Hungry bone syndrome (HBS) is actually a calcium retention disorder by bones that have been demineralized. This is normally found after the acute onset of suppression of the thyroid’s functioning, and thus creates a less than calcified bone, causing the name of ‘hungry’ bone syndrome or HBS. This syndrome is characterized as a state of hypocalcaemia where there are large calcium deposits to a bone, and the effects can be short lived or last years depending on treatment. Hypocalcaemia often is seen after the removal of the thyroid and causes a severe fall in the serum calcium, which in turn leads to the bones being unable to reabsorb calcium and the intestines are also unable to absorb.
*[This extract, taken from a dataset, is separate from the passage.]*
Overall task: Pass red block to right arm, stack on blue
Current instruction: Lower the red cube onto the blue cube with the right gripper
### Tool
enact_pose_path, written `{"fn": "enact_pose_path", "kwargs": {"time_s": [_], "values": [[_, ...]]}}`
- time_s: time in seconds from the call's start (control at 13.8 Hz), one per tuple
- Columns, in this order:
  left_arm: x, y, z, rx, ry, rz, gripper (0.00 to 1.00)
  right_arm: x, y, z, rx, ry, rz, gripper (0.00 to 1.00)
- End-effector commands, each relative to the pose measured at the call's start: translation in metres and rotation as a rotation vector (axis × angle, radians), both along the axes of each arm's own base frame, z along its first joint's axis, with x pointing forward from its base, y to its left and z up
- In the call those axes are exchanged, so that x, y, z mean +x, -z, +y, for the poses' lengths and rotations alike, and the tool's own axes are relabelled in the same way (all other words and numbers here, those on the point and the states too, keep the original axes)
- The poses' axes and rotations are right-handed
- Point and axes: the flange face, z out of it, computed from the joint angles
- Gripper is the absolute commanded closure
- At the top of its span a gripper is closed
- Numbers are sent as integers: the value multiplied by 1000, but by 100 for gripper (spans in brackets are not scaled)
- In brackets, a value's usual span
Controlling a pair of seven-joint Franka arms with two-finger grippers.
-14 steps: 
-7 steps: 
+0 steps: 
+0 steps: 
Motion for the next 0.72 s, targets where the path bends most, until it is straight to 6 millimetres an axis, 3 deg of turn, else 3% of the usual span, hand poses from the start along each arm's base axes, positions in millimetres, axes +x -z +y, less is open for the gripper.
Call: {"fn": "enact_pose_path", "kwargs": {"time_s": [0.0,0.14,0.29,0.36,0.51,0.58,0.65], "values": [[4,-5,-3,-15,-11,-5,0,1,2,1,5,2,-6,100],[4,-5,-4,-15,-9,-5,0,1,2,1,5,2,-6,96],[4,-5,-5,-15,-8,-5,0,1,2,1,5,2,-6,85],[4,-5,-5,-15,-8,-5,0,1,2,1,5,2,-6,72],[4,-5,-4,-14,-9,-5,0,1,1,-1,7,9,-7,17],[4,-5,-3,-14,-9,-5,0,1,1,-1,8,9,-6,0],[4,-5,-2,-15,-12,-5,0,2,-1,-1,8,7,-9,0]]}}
For those patients with the end stage of renal diseases, there is a drastic increase in calcium excretions and therefore causes more calcium to be released into the bloodstream. When the bones and intestines are unable to reabsorb the calcium, the deficiency begins.
Symptoms of HBS
Primarily the HBS is found in cases where hyperparathyroidism is a problem, and must be removed via parathyroidectomy. This treatment is deemed the most efficient way of dealing with the disease, and therefore is widely accepted. Transient hypocalcaemia or HBS is rarely life threatening, but can develop after this surgery. HBS can be severe and long lived, where according to The Society for Endocrinology BES says a patient will be requiring massive amounts of calcium to prevent symptoms of neuromuscular irritability, tetany.
Causes of HBS
Some cases of hungry bone syndrome are caused by postoperative hypocalcaemia where the long case of normal or elevated level of PTH or parathyroid hormone has been seen. This happens normally in those who had developed the bone disease after surgery because of a major increase in the bone absorption, which is caused by the higher levels of PTH. For those with end stage renal diseases, the hyperparathyroidism can be a secondary or a primary illness due to the renal disease. Other syndromes like HBS have been found to be present in those patients with end stage renal diseases, and these are normally treated with calcimimetics. This syndrome has been found after the removal of the thyroid in patients that have hyperthyroidism as well. These patients generally have the bone disease because of a high turnover caused by too much thyroid hormone or estrogen therapy found in those with metastatic prostate cancer.
Treatment of HBS
According to the Journal of Clinical Endocrinology and Metabolism, calcimimetics are drugs used to reduce the PTH that is secreted by telling the calcium receptor in the parathyroid glands to stop making so much calcium. Hungry bone syndrome causes the parathyroid cells to change when the calcium concentration outside of the cells are concentrated. So the extracellular calcium or calcium outside of the cells is considered the first responder to the bones. So the homeostatic controls the mineral calcium that is controlled by calcimimetics, and is used for all cases of HBS that have had the need of surgical interventions.
Journal of Clinical Endocrinology and Metabolism from the article Calcimimetics—New Drugs with the Potential To Control Hyperparathyroidism publication date Feb. 05, 1998.
Society for Endocrinology BES from the article Case of parathyroid carcinoma with severe hungry bone syndrome published 2007.